DATA BLOCK ->

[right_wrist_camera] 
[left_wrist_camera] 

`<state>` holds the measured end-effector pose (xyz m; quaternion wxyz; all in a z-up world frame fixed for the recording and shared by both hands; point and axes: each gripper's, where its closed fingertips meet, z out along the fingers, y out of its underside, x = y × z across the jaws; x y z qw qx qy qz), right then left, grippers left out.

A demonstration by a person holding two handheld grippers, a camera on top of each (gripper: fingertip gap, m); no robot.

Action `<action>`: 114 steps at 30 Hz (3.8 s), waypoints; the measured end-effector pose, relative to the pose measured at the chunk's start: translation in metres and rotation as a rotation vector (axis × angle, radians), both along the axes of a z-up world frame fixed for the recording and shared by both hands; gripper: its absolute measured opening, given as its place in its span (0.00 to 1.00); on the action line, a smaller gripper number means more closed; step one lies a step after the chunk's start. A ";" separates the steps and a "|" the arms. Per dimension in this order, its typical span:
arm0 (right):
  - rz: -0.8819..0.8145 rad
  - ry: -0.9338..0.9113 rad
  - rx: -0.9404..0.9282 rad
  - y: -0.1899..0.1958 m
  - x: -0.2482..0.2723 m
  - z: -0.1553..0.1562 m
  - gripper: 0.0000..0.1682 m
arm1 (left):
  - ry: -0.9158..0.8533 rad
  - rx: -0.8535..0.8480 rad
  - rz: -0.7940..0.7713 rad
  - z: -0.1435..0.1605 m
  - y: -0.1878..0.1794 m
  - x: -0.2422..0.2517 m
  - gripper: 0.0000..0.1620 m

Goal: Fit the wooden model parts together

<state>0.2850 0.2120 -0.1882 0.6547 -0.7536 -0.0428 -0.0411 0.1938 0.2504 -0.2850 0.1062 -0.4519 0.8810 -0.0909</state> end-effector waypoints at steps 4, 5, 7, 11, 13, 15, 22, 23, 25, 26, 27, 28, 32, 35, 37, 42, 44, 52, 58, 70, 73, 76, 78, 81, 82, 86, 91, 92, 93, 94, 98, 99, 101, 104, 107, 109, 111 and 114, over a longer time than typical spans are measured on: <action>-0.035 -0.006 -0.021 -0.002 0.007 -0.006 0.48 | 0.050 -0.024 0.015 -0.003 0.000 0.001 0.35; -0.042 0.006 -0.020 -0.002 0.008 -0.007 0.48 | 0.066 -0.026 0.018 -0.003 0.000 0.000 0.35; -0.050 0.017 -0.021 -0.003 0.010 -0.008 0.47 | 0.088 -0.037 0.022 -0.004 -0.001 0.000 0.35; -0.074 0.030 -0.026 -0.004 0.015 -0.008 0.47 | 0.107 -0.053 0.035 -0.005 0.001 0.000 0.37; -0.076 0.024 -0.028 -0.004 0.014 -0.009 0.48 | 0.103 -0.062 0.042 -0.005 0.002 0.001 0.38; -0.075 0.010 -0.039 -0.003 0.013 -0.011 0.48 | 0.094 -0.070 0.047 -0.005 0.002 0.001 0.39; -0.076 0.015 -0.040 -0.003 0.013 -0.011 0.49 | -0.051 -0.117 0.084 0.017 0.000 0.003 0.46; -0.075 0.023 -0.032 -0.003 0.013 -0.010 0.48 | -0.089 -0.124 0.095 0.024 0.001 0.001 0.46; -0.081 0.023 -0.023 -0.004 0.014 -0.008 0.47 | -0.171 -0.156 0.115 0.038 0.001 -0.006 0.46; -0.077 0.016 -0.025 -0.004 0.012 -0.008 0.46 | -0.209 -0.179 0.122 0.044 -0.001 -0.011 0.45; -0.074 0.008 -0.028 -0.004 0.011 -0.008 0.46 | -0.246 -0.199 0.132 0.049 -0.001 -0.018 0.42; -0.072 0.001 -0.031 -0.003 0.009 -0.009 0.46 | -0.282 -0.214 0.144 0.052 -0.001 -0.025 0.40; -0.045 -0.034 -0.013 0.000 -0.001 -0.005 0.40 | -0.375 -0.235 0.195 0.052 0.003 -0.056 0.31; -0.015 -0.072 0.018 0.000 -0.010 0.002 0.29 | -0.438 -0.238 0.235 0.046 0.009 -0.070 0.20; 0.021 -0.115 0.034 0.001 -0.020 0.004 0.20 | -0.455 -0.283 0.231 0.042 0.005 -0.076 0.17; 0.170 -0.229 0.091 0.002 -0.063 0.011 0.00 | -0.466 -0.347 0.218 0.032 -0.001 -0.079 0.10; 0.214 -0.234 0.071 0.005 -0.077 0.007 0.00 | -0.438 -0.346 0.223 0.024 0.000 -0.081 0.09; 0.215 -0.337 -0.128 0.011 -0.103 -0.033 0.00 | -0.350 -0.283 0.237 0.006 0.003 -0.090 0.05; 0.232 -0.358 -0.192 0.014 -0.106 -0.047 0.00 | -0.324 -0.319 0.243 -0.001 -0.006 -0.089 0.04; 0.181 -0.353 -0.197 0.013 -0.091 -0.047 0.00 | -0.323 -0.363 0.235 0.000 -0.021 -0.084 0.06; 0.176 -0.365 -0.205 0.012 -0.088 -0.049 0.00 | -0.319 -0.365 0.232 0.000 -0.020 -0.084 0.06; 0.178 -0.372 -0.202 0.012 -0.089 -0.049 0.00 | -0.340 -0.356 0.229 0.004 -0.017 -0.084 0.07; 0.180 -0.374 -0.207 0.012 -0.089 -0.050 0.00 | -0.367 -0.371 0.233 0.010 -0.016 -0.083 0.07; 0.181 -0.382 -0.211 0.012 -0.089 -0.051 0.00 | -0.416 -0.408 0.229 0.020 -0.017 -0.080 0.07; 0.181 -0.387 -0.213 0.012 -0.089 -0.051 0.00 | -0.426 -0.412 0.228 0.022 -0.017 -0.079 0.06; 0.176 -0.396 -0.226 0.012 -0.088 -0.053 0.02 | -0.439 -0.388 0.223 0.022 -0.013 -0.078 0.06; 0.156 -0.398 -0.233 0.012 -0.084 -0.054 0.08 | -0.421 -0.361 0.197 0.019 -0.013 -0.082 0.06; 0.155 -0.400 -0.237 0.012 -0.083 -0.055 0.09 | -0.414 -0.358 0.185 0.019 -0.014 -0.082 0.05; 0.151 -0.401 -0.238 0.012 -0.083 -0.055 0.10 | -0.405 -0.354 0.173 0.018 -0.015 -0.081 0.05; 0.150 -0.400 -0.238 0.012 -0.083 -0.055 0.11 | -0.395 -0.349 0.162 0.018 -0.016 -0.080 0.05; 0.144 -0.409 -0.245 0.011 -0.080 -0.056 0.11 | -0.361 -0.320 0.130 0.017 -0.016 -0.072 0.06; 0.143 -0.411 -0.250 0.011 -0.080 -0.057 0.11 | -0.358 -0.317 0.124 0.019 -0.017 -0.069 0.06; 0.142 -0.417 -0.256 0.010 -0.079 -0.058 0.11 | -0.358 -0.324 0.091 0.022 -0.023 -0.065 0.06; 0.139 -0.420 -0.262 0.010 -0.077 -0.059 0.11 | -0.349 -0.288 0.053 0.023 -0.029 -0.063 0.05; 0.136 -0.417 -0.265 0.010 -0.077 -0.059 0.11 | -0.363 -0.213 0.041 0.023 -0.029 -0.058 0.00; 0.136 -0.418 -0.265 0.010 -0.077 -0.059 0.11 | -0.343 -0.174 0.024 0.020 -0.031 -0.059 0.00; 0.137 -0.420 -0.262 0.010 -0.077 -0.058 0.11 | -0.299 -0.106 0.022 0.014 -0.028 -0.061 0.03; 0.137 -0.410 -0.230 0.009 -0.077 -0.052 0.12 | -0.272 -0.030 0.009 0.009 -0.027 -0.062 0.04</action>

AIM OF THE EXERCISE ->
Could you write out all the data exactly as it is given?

RESPONSE TO THE EXERCISE ->
[right_wrist_camera] 
[left_wrist_camera] 

`<state>` holds the measured end-effector pose (xyz m; quaternion wxyz; all in a z-up world frame fixed for the recording and shared by both hands; point and axes: each gripper's, where its closed fingertips meet, z out along the fingers, y out of its underside, x = y × z across the jaws; x y z qw qx qy qz), right then left, grippers left out.

A demonstration by a person holding two handheld grippers, a camera on top of each (gripper: fingertip gap, m); no robot.

Action `<action>`: 114 steps at 30 Hz (3.8 s), waypoints; the measured end-effector pose, relative to the pose measured at the chunk's start: translation in metres and rotation as a rotation vector (axis × angle, radians), both along the axes of a z-up world frame fixed for the recording and shared by both hands; gripper: its absolute measured opening, given as its place in its span (0.00 to 1.00); on the action line, a smaller gripper number means more closed; step one lies a step after the chunk's start. A ";" separates the steps and a "|" the arms. Per dimension in this order, its typical span:
arm0 (right):
  - rz: -0.8819..0.8145 rad
  - ry: -0.9338..0.9113 rad
  - rx: -0.9404..0.9282 rad
  - y: -0.1899..0.1958 m
  - x: -0.2482..0.2723 m
  - z: -0.1553..0.1562 m
  - gripper: 0.0000..0.1682 m
arm1 (left):
  - ry: -0.9158..0.8533 rad
  - rx: -0.8535..0.8480 rad
  - rz: -0.7940..0.7713 rad
  - z: -0.1435..0.1605 m
  - y: -0.1878..0.1794 m
  - x: -0.2422..0.2517 m
  - gripper: 0.0000..0.1620 m

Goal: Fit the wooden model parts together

<state>0.2850 0.2120 -0.1882 0.6547 -0.7536 -0.0428 -0.0411 0.1938 0.2504 -0.2850 0.1062 -0.4519 0.8810 -0.0909</state> end-effector waypoints at steps 4, 5, 7, 11, 13, 15, 22, 23, 25, 26, 27, 28, 32, 35, 37, 42, 44, 52, 58, 70, 73, 76, 78, 81, 82, 86, 91, 92, 93, 94, 98, 99, 101, 104, 107, 109, 111 and 114, over a longer time than typical spans are measured on: <action>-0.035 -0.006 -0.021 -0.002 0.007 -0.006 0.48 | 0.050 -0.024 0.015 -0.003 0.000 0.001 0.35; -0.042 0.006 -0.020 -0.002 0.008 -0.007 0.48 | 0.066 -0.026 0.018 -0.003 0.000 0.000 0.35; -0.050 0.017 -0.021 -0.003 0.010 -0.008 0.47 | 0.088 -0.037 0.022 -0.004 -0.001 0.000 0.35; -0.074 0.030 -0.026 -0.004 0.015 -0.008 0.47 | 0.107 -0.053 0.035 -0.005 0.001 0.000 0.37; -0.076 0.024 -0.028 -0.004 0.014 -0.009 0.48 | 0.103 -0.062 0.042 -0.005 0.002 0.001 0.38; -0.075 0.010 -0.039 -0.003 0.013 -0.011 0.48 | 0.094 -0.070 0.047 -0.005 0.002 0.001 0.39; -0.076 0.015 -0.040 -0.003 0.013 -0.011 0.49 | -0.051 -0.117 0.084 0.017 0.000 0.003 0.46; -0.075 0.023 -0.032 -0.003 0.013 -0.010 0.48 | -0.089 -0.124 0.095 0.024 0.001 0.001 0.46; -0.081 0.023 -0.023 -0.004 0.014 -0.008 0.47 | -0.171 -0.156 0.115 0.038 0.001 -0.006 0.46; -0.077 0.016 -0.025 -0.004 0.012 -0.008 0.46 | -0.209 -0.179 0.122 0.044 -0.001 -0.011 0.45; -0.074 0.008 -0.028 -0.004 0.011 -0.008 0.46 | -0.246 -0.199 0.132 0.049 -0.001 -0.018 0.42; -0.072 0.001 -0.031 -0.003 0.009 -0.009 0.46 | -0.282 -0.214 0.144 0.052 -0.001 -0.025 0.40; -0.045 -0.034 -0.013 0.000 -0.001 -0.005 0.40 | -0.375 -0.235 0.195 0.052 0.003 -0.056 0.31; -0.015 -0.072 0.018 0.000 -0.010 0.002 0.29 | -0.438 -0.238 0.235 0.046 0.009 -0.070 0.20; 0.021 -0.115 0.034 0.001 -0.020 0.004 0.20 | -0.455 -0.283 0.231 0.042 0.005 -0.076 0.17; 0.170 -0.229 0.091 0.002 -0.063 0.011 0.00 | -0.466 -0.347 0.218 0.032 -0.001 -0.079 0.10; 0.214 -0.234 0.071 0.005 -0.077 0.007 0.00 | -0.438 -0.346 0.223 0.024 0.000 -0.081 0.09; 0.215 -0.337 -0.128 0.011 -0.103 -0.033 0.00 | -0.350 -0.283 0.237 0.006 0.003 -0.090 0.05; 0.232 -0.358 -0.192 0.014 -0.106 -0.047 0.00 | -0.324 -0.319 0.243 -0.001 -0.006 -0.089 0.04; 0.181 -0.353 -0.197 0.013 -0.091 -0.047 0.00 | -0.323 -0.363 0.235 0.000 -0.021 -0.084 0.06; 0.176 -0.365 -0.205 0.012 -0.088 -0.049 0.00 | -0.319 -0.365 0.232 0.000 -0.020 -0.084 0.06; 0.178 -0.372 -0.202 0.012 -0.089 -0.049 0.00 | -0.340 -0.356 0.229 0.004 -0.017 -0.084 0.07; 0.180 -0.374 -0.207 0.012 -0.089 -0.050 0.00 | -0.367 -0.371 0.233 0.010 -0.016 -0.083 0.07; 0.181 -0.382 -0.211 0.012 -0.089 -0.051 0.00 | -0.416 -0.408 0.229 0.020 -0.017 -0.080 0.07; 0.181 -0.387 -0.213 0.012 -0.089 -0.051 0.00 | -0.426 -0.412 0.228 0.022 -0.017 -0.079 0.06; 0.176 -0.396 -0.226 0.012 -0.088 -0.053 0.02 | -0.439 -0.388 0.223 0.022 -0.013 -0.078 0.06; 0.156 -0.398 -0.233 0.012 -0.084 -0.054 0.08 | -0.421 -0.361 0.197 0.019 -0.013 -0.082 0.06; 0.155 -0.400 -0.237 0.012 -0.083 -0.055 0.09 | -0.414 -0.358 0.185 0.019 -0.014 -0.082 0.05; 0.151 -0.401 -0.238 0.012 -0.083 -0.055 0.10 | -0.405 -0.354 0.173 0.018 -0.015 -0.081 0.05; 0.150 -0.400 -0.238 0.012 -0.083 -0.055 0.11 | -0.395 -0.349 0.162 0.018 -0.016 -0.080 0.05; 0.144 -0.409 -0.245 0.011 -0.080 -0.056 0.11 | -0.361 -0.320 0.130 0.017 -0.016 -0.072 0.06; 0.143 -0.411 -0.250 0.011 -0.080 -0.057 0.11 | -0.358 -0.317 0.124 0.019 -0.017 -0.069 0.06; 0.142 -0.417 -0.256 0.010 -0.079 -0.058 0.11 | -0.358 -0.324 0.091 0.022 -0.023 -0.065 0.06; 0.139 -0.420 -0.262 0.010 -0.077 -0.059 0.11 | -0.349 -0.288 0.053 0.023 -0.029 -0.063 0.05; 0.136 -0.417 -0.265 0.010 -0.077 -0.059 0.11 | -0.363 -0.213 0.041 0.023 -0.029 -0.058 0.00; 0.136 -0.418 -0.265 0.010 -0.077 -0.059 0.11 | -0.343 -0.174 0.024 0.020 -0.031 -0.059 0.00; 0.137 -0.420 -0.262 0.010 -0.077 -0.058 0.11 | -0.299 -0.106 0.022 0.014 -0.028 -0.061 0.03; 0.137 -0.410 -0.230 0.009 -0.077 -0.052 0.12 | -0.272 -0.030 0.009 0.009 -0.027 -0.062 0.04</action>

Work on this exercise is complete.